Il est vrai que calculer les émissions attribuables à chaque matériau, du berceau au tombeau, voire après, peut sembler une tâche titanesque, surtout aujourd’hui, alors que les méthodes sont encore à parfaire. Mais en réalité, ce qui importe, c’est la pensée globale du cycle de vie, qui ouvre des pistes de remise en question et d’innovation. Et quand il est question de pensée globale, les architectes savent y faire.
Sens critique et intelligence
Je l’ai déjà dit, il nous faut exploiter notre intelligence plutôt que les ressources de la planète. Avant tout, il faut se demander ce que nous voulons accomplir. Voulons-nous répondre de manière saine, pertinente et inspirante à une commande ou construire pour construire ? Pour répondre à une commande, voyons d’abord si le bâtiment existant qu’on nous dit de démolir ne pourrait pas être transformé. S’il doit être démoli, on peut envisager la conservation d’éléments comme les fondations, la structure, la brique… ce qui permet d’épargner une énorme quantité de GES.
Et si l’on doit construire, on doit le faire en évaluant la pertinence de chaque geste, de chaque système, de chaque choix tectonique, en fonction de son impact carbone. Une fois qu’on adopte ce mode de pensée, l’analyse du cycle de vie devient un outil précieux, qui permet de voir où sont les pires sources d’émissions et de réfléchir aux moyens de les réduire. Elle ouvre les yeux sur des réalités qu’on peut difficilement voir autrement.
Comme architectes, nous devons nous interroger sur la portée des modes d’analyse et la qualité des données utilisées : où se sont arrêtés les calculs ? La fin de vie de l’ouvrage est-elle prise en compte ? Les projections correspondent-elles au contexte d’utilisation du projet et à son objectif ? C’est à nous de poser des questions aux fabricants de matériaux sur leurs déclarations environnementales… Ou d’en exiger quand elles sont absentes. Et si l’on doit effectuer des inventaires d’émissions à l’aide de logiciels sophistiqués que nous ne maîtrisons pas suffisamment, nous pouvons recourir à des collègues spécialistes. Notre réelle valeur dans cet exercice, c’est notre sens critique, notre volonté et notre intelligence.
Un devoir moral
À cet effet, rappelons-nous l’obligation que nous dicte l’article 7 du Code de déontologie : l’architecte « doit respecter l’être humain et son environnement et tenir compte des conséquences que peuvent avoir ses recherches, ses travaux et ses interventions sur la vie, la santé et les biens de toute personne ».

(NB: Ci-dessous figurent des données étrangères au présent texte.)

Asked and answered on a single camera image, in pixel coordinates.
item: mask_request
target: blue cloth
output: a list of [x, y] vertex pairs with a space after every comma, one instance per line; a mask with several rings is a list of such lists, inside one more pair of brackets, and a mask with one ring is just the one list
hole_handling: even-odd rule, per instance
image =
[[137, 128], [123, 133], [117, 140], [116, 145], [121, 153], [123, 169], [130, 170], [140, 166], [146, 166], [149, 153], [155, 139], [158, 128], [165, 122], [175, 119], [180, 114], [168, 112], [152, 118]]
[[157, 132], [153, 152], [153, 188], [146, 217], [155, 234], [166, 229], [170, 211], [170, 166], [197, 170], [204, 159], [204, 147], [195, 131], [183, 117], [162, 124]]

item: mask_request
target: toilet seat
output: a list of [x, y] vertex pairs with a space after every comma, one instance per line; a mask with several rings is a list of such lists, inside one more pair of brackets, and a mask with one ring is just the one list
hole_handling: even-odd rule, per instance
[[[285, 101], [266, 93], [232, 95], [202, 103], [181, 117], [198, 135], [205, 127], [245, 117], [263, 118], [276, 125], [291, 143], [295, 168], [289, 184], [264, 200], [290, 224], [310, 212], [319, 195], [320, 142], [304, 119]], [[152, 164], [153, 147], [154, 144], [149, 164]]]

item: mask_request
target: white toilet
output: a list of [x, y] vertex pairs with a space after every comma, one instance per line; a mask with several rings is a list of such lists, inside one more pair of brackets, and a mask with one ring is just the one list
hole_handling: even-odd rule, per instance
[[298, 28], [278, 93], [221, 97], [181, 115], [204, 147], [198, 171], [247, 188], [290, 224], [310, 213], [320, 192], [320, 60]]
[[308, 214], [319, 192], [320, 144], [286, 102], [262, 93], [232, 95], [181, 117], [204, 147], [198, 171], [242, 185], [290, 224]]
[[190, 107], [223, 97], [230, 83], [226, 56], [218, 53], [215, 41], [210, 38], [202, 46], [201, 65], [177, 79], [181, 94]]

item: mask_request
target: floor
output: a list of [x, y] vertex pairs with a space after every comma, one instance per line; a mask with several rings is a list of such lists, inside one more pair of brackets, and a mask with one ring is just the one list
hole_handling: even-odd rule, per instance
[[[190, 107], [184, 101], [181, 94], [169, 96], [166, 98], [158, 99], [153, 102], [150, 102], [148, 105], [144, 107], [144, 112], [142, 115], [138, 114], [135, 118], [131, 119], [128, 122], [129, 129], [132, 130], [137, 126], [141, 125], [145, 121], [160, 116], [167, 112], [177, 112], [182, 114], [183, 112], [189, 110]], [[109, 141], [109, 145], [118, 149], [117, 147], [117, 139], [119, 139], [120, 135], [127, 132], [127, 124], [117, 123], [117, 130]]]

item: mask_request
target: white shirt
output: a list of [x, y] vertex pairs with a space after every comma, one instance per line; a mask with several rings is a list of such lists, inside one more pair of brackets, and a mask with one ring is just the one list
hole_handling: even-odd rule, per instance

Sachant ce que l’on sait sur le carbone intrinsèque, nous ne pouvons pas passer à côté de la pensée cycle de vie. Nous ne pouvons pas non plus attendre que la formation et les outils d’analyse soient parfaits. Il faut dès maintenant faire tout ce qui est en notre pouvoir pour réduire les GES découlant de nos projets. En attendant une réglementation plus stricte qui ne peut qu’advenir, commençons par agir sur ce que nous maîtrisons et tâchons d’intégrer de nouvelles notions chaque jour, comme nous l’avons toujours fait.
Ce n’est pas la première fois que la profession vit un tel changement de paradigme. Et nous avons chaque fois su relever le défi.